:: Exercise details ::
All lines in the records that carry the string "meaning" are to be shown.

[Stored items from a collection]
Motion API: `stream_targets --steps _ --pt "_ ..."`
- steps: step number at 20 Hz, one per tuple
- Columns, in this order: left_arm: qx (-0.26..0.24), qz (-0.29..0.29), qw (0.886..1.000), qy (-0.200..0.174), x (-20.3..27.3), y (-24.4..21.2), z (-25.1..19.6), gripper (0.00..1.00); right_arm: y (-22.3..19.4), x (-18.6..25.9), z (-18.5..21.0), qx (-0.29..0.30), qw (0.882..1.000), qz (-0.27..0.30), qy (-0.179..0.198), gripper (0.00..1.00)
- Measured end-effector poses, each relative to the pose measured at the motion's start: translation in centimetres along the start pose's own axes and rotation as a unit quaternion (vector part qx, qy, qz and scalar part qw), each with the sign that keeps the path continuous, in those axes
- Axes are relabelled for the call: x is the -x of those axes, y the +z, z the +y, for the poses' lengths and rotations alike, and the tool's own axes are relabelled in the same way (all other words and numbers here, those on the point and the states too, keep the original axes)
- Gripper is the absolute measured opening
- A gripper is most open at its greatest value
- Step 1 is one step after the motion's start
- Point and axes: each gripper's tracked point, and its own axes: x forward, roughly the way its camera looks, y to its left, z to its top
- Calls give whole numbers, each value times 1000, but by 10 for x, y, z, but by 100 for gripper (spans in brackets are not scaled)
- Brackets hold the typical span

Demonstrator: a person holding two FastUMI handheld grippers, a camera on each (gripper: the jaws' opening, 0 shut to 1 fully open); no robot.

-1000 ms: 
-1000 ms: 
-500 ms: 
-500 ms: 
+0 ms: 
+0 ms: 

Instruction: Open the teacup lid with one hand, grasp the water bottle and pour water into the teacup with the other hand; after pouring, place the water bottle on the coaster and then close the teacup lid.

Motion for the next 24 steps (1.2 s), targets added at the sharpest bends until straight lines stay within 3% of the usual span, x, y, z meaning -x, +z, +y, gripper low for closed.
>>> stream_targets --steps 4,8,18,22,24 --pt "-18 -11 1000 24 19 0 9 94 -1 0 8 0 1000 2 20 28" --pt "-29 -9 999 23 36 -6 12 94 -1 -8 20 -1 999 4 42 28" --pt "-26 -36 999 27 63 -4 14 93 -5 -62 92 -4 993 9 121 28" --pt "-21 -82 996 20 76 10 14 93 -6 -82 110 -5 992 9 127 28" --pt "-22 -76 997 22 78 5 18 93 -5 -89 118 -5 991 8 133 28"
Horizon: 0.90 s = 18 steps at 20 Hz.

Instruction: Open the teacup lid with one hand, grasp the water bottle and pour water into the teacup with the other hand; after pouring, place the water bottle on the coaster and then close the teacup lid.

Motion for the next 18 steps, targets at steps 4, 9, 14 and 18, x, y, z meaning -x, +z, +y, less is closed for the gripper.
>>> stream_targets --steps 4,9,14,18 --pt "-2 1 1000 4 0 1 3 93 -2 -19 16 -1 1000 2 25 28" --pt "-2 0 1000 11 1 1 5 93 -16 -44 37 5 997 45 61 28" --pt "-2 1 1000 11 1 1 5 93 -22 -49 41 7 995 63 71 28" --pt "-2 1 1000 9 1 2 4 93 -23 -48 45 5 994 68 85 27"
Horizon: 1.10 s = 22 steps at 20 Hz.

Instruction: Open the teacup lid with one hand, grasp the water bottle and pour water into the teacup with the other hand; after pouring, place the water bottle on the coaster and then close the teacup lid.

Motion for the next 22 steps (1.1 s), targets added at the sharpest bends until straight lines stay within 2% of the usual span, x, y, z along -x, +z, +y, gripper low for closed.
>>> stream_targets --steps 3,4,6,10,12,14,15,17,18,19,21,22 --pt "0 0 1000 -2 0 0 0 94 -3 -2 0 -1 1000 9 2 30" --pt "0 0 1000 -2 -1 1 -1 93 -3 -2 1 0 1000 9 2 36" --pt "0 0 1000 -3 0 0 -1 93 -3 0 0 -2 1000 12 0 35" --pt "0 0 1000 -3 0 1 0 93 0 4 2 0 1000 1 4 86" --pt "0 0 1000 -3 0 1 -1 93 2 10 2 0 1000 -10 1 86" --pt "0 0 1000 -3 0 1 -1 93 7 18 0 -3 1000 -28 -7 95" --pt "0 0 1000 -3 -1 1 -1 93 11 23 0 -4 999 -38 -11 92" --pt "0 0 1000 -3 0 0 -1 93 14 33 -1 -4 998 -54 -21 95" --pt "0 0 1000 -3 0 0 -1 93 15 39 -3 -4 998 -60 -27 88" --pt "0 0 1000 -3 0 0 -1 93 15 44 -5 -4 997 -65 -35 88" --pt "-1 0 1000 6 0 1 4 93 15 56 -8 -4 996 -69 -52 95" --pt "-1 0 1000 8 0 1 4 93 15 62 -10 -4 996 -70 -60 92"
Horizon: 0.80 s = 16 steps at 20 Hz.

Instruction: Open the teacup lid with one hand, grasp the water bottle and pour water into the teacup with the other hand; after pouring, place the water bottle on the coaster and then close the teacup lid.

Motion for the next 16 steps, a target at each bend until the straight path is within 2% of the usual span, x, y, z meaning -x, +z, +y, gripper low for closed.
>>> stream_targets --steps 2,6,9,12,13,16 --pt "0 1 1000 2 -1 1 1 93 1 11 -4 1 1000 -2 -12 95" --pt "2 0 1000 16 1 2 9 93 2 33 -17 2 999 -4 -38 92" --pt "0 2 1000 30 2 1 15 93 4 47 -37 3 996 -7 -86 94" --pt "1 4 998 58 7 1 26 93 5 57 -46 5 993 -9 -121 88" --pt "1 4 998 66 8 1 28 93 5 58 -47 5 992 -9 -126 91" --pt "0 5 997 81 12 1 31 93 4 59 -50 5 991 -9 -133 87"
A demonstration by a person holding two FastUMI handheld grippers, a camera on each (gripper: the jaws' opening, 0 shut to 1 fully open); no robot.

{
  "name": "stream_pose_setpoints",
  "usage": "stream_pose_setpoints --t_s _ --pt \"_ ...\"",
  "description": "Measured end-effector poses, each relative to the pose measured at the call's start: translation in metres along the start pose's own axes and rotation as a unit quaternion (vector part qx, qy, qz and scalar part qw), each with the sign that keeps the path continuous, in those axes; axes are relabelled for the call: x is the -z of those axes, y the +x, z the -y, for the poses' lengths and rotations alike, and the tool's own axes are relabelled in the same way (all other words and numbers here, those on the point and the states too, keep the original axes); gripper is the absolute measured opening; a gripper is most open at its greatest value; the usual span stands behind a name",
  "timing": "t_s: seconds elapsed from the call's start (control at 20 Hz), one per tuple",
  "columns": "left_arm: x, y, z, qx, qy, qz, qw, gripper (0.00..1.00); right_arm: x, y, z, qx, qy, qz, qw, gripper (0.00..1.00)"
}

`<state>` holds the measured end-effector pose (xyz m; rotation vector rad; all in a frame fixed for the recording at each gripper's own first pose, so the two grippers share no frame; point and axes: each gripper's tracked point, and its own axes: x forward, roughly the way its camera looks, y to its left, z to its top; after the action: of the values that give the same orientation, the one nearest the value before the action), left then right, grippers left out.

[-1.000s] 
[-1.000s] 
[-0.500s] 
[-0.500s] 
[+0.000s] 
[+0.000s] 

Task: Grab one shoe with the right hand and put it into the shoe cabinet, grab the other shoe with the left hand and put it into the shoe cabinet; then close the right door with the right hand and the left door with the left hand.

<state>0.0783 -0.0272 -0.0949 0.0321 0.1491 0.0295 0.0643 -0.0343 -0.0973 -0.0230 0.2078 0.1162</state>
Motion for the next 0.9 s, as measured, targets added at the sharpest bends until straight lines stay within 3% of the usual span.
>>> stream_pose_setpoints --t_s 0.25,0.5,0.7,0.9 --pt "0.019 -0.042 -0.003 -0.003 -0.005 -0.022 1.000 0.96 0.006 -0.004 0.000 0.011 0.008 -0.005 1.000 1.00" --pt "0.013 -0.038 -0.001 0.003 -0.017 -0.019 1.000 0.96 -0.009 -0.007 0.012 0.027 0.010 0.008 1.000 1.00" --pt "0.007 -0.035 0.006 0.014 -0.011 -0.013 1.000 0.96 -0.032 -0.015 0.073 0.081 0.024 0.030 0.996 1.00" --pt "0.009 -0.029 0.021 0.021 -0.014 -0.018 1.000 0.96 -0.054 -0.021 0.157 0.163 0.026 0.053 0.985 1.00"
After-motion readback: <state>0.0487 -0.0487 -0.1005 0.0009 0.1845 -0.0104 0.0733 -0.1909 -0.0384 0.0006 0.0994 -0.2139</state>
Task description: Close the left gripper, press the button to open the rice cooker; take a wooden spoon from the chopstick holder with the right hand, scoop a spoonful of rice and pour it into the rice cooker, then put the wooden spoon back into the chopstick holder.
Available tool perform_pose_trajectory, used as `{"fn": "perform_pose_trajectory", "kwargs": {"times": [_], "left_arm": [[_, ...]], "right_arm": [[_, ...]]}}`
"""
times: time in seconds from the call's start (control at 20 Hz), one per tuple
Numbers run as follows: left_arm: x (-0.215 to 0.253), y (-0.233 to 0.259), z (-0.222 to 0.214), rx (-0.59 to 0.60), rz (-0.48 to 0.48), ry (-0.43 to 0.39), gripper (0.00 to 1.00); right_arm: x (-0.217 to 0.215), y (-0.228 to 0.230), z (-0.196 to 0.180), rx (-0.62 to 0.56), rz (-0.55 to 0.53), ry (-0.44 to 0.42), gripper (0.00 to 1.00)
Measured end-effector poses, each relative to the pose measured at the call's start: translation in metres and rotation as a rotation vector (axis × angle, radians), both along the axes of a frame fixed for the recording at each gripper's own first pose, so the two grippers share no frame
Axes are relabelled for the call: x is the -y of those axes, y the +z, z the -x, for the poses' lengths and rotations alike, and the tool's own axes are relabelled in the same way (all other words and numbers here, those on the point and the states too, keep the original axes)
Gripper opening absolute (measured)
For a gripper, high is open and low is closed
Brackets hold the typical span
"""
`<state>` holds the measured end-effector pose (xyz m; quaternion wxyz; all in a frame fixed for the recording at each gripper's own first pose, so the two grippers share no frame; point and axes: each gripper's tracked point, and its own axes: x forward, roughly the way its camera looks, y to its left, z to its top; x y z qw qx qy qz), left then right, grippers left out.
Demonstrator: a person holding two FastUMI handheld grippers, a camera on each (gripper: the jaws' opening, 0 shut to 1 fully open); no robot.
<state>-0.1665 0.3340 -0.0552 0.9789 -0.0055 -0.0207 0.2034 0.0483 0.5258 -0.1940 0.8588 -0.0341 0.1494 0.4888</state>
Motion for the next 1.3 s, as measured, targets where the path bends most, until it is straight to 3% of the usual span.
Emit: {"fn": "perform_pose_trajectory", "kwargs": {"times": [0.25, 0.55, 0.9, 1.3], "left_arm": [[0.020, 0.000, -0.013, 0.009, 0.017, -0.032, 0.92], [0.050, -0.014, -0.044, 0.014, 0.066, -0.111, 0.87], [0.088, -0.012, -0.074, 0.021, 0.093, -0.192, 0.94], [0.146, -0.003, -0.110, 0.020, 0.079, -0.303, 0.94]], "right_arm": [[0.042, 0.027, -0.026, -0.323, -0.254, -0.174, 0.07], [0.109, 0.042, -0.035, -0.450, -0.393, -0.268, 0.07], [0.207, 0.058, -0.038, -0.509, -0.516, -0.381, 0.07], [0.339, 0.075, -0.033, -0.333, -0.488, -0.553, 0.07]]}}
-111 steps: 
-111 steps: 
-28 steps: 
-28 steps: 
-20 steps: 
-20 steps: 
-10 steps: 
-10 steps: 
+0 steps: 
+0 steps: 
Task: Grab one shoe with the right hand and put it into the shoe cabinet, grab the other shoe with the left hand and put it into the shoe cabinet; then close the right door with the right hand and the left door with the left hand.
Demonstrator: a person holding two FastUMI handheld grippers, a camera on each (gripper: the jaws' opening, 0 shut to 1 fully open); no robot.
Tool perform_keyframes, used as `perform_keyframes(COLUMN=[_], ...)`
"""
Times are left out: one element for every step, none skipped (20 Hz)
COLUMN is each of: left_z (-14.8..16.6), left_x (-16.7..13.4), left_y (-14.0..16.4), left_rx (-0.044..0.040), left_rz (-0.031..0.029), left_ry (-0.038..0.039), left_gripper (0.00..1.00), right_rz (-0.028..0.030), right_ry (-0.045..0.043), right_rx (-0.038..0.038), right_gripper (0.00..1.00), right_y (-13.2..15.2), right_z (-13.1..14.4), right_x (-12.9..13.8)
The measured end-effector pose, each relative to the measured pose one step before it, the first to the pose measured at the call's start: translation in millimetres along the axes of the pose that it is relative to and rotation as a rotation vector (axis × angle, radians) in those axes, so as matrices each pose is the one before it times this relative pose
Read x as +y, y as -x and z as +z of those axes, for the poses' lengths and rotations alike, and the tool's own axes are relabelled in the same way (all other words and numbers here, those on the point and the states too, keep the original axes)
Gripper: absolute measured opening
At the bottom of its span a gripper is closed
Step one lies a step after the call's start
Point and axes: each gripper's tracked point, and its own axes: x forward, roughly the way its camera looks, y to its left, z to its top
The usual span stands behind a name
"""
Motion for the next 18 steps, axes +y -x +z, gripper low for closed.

:: Task response ::
Motion for the next 24 steps (1.2 s), targets added at the sharpest bends until straight lines stay within 3% of the usual span, x, y, z meaning -x, +z, +y, gripper low for closed.
Motion for the next 18 steps, targets at steps 4, 9, 14 and 18, x, y, z meaning -x, +z, +y, less is closed for the gripper.
Motion for the next 16 steps, a target at each bend until the straight path is within 2% of the usual span, x, y, z meaning -x, +z, +y, gripper low for closed.

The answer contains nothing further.